Analysis of the protein hydration structure in sugar solution by quantum beam

Ajito, Satoshi

no journal, , 

Sugar is a typical bioprotectant, and is known to stabilize structures of protein. Several hypotheses have been proposed even in a simply aqueous solution system. The "hydrogen bond replacement theory" claims that protein structures are stabilized by direct hydrogen bond formation between sugar and protein. On the other hand, The "preferential hydration theory" is claims that the preferential hydration of a protein in a sugar solution put a structural change with denaturation at energetically unfavorabl. In order to structurally prove the above hypothesis, small-angle neutron scattering method and small-angle X-ray scattering method were used complementarily to analyze the hydration structure of the protein in the sugar solution. The small angle scattering method is an effective for structural analysis of biopolymers and synthetic polymers.
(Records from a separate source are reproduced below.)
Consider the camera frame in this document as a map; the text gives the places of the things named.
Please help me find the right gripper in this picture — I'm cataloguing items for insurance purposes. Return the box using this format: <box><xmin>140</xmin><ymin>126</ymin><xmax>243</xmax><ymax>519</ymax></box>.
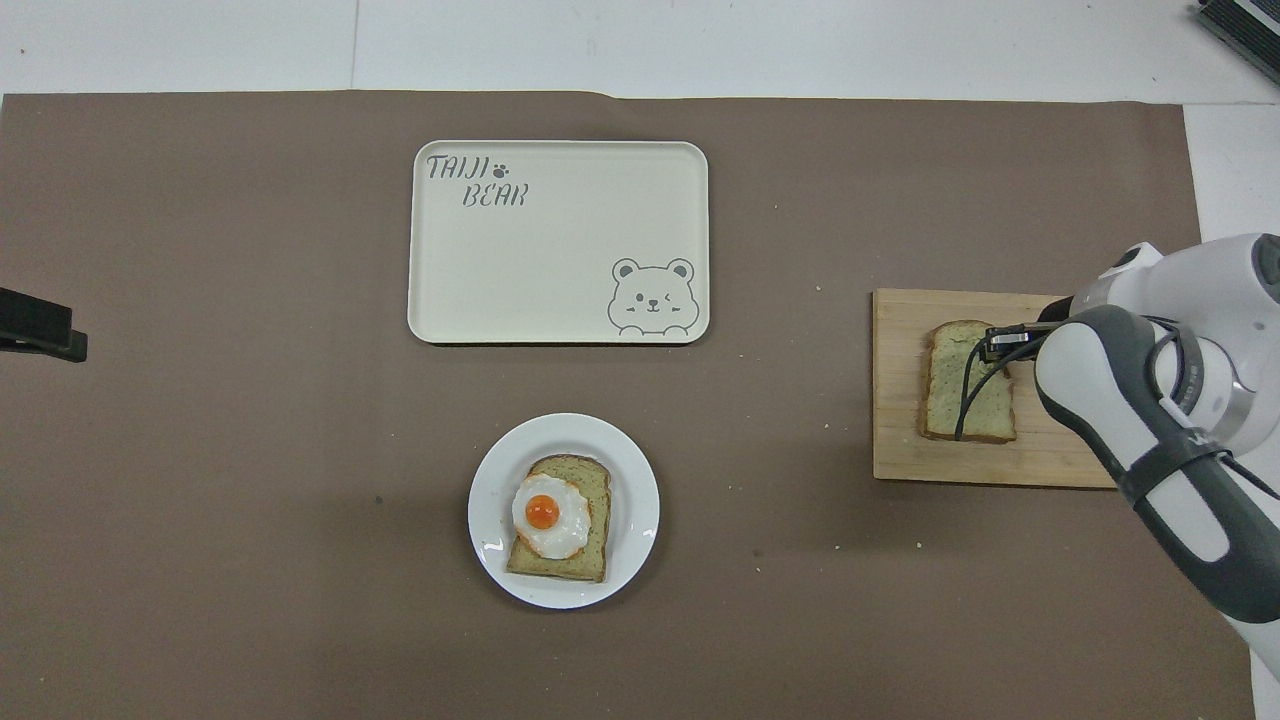
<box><xmin>979</xmin><ymin>316</ymin><xmax>1214</xmax><ymax>428</ymax></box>

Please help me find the black cable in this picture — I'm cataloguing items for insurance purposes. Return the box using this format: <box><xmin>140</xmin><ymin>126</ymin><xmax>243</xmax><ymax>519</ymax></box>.
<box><xmin>955</xmin><ymin>338</ymin><xmax>1036</xmax><ymax>443</ymax></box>

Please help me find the cream tray with bear print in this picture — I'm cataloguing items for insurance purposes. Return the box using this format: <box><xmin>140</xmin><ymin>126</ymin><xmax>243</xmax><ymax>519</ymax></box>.
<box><xmin>407</xmin><ymin>140</ymin><xmax>711</xmax><ymax>346</ymax></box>

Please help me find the fried egg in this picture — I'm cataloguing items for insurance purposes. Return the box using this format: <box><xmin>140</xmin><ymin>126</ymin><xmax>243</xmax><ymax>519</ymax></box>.
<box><xmin>511</xmin><ymin>473</ymin><xmax>593</xmax><ymax>561</ymax></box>

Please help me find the wooden cutting board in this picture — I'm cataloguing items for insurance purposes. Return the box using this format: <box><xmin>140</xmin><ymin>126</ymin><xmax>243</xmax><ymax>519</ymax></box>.
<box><xmin>872</xmin><ymin>288</ymin><xmax>1119</xmax><ymax>490</ymax></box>

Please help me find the plain bread slice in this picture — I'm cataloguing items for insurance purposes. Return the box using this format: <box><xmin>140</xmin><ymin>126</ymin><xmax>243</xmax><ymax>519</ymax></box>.
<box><xmin>918</xmin><ymin>319</ymin><xmax>1019</xmax><ymax>444</ymax></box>

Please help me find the white round plate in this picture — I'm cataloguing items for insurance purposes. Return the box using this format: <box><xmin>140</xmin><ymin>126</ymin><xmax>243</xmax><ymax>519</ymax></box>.
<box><xmin>467</xmin><ymin>412</ymin><xmax>661</xmax><ymax>611</ymax></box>

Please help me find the bread slice with fried egg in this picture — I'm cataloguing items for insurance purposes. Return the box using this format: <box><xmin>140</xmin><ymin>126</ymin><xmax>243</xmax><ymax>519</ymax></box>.
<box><xmin>505</xmin><ymin>454</ymin><xmax>613</xmax><ymax>584</ymax></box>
The small-angle neutron scattering method can control the scattering density of the sample by deuteration, and is effective for multicomponent systems. In this study, the sugar was made invisible and the hydration structure of the protein was selectively observed. Analysis of the protein hydration shell using the neutron small angle scattering method revealed that the hydration shell consisting of only water was retained in the sugar solution, strongly supporting the "selective hydration theory". The result was obtained. Furthermore, as a result of investigating the dependence of "preferential hydration" on the type of sugar using X-ray, while "preferential hydration" was maintained up to about 30% for the disaccharides. For monosaccharides, penetration into the protein hydration shell was observed from around 15%. The results qualitatively explain the superior bioprotective action of disaccharides, and quantification of the above correlation is a future subject.